━━━━━ Dataset entries ━━━━━

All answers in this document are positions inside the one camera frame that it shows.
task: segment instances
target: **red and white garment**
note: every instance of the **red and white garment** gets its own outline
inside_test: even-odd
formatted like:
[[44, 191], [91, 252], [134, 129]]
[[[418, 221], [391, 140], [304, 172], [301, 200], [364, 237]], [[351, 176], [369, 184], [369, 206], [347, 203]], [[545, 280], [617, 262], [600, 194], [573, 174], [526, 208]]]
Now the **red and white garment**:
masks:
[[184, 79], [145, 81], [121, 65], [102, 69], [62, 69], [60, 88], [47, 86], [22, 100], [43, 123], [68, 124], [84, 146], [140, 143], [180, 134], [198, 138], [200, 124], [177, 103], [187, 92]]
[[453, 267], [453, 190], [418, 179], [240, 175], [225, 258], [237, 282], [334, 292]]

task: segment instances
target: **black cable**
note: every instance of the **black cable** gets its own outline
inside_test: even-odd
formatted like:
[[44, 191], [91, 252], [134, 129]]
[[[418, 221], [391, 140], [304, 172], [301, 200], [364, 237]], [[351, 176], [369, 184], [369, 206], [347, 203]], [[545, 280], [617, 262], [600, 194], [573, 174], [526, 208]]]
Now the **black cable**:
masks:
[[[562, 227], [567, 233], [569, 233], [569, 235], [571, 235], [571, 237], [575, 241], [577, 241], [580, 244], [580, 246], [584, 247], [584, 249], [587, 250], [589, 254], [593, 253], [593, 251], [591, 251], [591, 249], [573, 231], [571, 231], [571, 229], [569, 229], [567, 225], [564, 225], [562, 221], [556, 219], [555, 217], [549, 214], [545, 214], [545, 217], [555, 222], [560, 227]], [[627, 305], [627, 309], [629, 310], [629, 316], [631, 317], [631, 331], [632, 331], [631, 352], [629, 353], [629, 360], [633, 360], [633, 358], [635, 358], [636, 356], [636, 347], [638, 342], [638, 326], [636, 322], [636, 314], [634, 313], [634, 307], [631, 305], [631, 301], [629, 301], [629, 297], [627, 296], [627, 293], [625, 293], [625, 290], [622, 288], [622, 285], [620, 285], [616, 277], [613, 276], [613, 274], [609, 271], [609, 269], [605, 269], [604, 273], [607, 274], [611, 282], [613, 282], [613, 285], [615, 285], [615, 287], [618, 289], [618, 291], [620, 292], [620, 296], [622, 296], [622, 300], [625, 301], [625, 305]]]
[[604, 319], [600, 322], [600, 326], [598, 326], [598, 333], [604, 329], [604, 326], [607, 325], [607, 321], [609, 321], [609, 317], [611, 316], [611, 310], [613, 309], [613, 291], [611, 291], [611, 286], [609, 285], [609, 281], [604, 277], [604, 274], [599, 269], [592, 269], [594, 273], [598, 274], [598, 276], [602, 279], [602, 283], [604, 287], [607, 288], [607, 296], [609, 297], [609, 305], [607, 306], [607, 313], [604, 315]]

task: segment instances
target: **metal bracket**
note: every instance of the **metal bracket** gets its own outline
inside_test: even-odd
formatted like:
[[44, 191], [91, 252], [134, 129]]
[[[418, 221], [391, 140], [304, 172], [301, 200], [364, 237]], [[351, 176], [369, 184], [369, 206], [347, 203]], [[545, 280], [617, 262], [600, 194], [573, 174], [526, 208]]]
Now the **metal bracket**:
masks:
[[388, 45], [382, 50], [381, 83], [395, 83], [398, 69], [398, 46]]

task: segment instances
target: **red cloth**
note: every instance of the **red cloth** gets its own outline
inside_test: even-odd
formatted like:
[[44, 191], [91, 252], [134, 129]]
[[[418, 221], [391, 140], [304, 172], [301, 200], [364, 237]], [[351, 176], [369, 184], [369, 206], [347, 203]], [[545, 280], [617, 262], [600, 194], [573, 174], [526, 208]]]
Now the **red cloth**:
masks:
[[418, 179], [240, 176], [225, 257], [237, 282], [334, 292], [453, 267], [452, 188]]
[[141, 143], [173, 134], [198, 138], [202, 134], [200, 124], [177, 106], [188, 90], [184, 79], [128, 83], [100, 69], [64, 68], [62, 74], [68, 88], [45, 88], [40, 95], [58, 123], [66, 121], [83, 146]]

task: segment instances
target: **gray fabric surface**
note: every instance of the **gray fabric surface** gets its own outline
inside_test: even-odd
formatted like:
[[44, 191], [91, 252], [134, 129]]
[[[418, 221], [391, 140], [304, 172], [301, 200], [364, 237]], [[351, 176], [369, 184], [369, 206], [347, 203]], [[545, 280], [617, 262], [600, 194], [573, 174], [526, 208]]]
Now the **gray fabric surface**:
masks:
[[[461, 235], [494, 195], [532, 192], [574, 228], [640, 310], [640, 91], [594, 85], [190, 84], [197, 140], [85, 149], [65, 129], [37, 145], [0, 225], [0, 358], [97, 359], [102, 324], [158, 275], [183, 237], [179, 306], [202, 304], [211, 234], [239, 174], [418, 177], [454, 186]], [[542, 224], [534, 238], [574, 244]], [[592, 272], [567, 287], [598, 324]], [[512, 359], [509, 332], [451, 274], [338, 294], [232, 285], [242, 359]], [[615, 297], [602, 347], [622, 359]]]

━━━━━

Answer with a single number: how many lines above hold the word "outline"?

5